--- What is expected ---
Everything from the first line below through the line with "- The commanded" is to be transcribed exactly, and nothing past it.

--- Stored data ---
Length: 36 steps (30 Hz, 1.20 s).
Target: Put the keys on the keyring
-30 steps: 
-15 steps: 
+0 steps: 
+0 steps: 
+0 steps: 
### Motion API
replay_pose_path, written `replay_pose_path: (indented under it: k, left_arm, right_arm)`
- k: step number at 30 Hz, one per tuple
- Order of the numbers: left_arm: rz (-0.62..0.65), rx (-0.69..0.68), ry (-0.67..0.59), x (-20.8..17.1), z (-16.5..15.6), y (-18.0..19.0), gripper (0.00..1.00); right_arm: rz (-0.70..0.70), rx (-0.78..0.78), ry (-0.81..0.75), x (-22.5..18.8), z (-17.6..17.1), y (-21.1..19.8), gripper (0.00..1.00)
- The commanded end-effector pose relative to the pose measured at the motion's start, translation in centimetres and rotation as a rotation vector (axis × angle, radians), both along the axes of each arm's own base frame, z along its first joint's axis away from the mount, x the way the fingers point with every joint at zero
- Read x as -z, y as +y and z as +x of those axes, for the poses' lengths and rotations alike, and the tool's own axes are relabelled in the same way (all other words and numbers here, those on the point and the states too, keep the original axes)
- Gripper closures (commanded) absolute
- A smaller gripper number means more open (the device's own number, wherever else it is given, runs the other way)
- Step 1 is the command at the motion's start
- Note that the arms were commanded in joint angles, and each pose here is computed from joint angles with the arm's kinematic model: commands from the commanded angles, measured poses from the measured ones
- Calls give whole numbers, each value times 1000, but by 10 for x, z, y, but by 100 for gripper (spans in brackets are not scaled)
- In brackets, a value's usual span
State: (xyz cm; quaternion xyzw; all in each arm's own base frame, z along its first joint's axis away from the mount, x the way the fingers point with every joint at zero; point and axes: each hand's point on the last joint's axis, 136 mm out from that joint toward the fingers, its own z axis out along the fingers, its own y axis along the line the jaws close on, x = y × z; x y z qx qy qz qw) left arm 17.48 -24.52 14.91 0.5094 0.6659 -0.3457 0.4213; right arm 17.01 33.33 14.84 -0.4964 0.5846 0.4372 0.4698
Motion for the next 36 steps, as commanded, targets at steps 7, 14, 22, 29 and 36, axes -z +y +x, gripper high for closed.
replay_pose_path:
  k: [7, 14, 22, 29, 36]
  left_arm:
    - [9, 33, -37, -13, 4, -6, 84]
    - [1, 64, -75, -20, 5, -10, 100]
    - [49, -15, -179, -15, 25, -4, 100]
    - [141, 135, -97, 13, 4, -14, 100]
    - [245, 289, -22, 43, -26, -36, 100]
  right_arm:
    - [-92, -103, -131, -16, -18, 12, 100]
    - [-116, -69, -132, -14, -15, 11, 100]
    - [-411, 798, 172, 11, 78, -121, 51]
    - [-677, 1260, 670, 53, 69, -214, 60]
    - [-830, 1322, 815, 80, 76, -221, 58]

--- Expected answer ---
Length: 36 steps (30 Hz, 1.20 s).
Target: Put the keys on the keyring
-30 steps: 
-15 steps: 
+0 steps: 
+0 steps: 
+0 steps: 
### Motion API
replay_pose_path, written `replay_pose_path: (indented under it: k, left_arm, right_arm)`
- k: step number at 30 Hz, one per tuple
- Order of the numbers: left_arm: rz (-0.62..0.65), rx (-0.69..0.68), ry (-0.67..0.59), x (-20.8..17.1), z (-16.5..15.6), y (-18.0..19.0), gripper (0.00..1.00); right_arm: rz (-0.70..0.70), rx (-0.78..0.78), ry (-0.81..0.75), x (-22.5..18.8), z (-17.6..17.1), y (-21.1..19.8), gripper (0.00..1.00)
- The commanded end-effector pose relative to the pose measured at the motion's start, translation in centimetres and rotation as a rotation vector (axis × angle, radians), both along the axes of each arm's own base frame, z along its first joint's axis away from the mount, x the way the fingers point with every joint at zero

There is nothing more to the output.